"La reconnaissance du cœur"

 

Agnès, la fille de Gudule, a disparu alors qu'elle était enfant, enlevée selon sa mère par des "Égyptiens" auxquels celle-ci, recluse volontaire dans le Trou-aux-Rats, cette cellule construite à l'angle d'une rue, voue depuis une haine féroce. Le prêtre Frollo, éconduit par la Esméralda, la livre à la sagette pendant qu'il va prévenir les sergents qui vont la pendre. Gudule reconnaît alors, dans l'Égyptienne qu'elle abhorre, sa fille bien-aimée.

 
    
 

– Sais-tu où elle est, ma petite fille ? Tiens que je te montre. Voilà son soulier, tout ce qui m'en reste. Sais-tu où est le pareil ? Si tu le sais, dis-le-moi, et si ce n'est qu'à l'autre bout de la terre, je l'irai chercher en marchant sur les genoux.
En parlant ainsi, de son autre bras, tendu hors de la lucarne, elle montrait à l'Égyptienne le petit soulier brodé. Il faisait déjà assez jour pour en distinguer la forme et les couleurs.
– Montrez-moi ce soulier, dit l'Égyptienne en tressaillant. Dieu ! Dieu ! Et en même temps, de la main qu'elle avait libre, elle ouvrait vivement le petit sachet orné de verroterie verte qu'elle portait au cou.
– Va  ! va ! grommelait Gudule, fouille ton amulette du démon !
Tout-à-coup elle s'interrompit, trembla de tout son corps, et cria avec une voix qui venait du plus profond des entrailles : – Ma fille !
L'Égyptienne venait de tirer du sachet un petit soulier absolument pareil à l'autre. À ce petit soulier était attaché un parchemin sur lequel ce carme était écrit :

"Quand le pareil retrouveras,
Ta mère te tendra les bras."

En moins de temps qu'il n'en faut à l'éclair, la recluse avait confronté les deux souliers, lu l'inscription du parchemin, et collé aux barreaux de la lucarne son visage rayonnant d'une voix céleste en criant : – Ma fille ! Ma fille !
– Ma mère ! répondit l'Égyptienne.
Ici nous renonçons à peindre.
Le mur et les barreaux de fer étaient entre elles deux. – Oh ! le mur ! cria la recluse.
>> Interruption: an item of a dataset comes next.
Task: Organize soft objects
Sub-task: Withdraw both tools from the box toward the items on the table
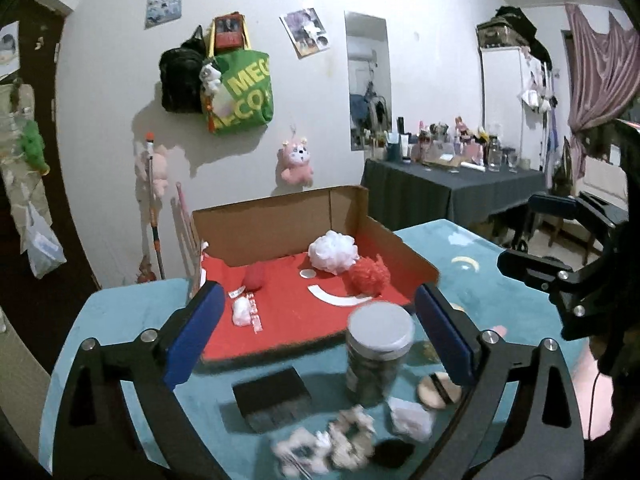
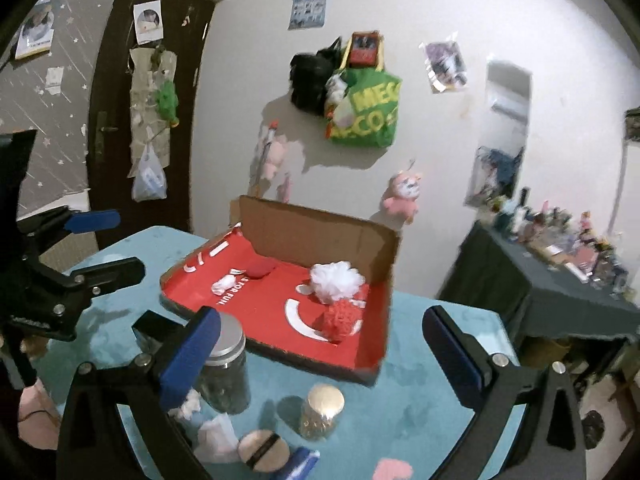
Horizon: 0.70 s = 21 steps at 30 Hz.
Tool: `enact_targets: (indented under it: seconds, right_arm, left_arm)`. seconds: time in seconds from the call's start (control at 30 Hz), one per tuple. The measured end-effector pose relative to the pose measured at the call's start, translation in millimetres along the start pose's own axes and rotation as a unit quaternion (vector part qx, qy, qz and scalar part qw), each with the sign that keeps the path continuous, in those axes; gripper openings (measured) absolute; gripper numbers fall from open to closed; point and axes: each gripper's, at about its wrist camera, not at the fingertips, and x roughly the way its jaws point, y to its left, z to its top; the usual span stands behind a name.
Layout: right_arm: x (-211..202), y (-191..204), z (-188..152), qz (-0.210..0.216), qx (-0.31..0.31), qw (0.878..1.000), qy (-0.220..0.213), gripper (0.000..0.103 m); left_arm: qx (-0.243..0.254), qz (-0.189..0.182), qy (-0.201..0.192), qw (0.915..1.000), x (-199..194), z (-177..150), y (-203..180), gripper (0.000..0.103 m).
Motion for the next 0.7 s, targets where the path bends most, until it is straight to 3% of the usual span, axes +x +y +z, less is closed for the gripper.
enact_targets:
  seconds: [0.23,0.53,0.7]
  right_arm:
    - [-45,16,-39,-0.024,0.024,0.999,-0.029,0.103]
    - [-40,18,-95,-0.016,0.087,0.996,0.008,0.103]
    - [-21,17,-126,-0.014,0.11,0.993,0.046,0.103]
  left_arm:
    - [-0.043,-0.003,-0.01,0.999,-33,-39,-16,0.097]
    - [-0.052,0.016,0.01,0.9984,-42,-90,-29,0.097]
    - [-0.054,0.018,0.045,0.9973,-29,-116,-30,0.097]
Oh ! la voir et ne pas l'embrasser ! Ta main ! ta main !
La jeune fille lui passa son bras à travers la lucarne, la recluse se jeta sur cette main, y attacha ses lèvres, et y demeura, abîmée dans ce baiser, ne donnant plus d'autre signe de vie qu'un sanglot qui soulevait ses hanches de temps en temps. Cependant elle pleurait à torrents, en silence, dans l'ombre, comme une pluie de nuit. La pauvre mère vidait par flots sur cette main adorée le noir et profond puits de larmes qui était au dedans d'elle, et où toute sa douleur avait filtré goutte à goutte depuis quinze années.
Tout à coup, elle se releva, écarta ses longs cheveux gris de dessus son front, et sans dire une parole, se mit à ébranler de ses deux mains les barreaux de sa loge, plus furieusement qu'une lionne. Les barreaux tinrent bon. Alors elle alla chercher dans un coin de sa cellule un gros pavé qui lui servait d'oreiller, et le lança contre eux avec tant de violence qu'un des barreaux se brisa en jetant mille étincelles. Un second coup effondra tout à fait la vieille croix de fer qui barricadait la lucarne. Alors avec ses deux mains elle acheva de rompre et d'écarter les tronçons rouillés des barreaux. Il y a des moments où les mains d'une femme ont une force surhumaine.
Le passage frayé, et il fallut moins d'une minute pour cela, elle saisit sa fille par le milieu du corps, et la tira dans sa cellule. – Viens ! que je te repêche de l'abîme ! murmurait-elle.
Quand sa fille fut dans la cellule, elle la posa doucement à terre, puis la reprit, et, la portant dans ses bras comme si ce n'était toujours que sa petite Agnès, elle allait et venait dans l'étroite loge, ivre, forcenée, joyeuse, criant, chantant, baisant sa fille, lui parlant, éclatant de rire, fondant en larmes, le tout à la fois et avec emportement.
– Ma fille ! ma fille ! disait-elle. J'ai ma fille ! la voilà. Le bon Dieu me l'a rendue.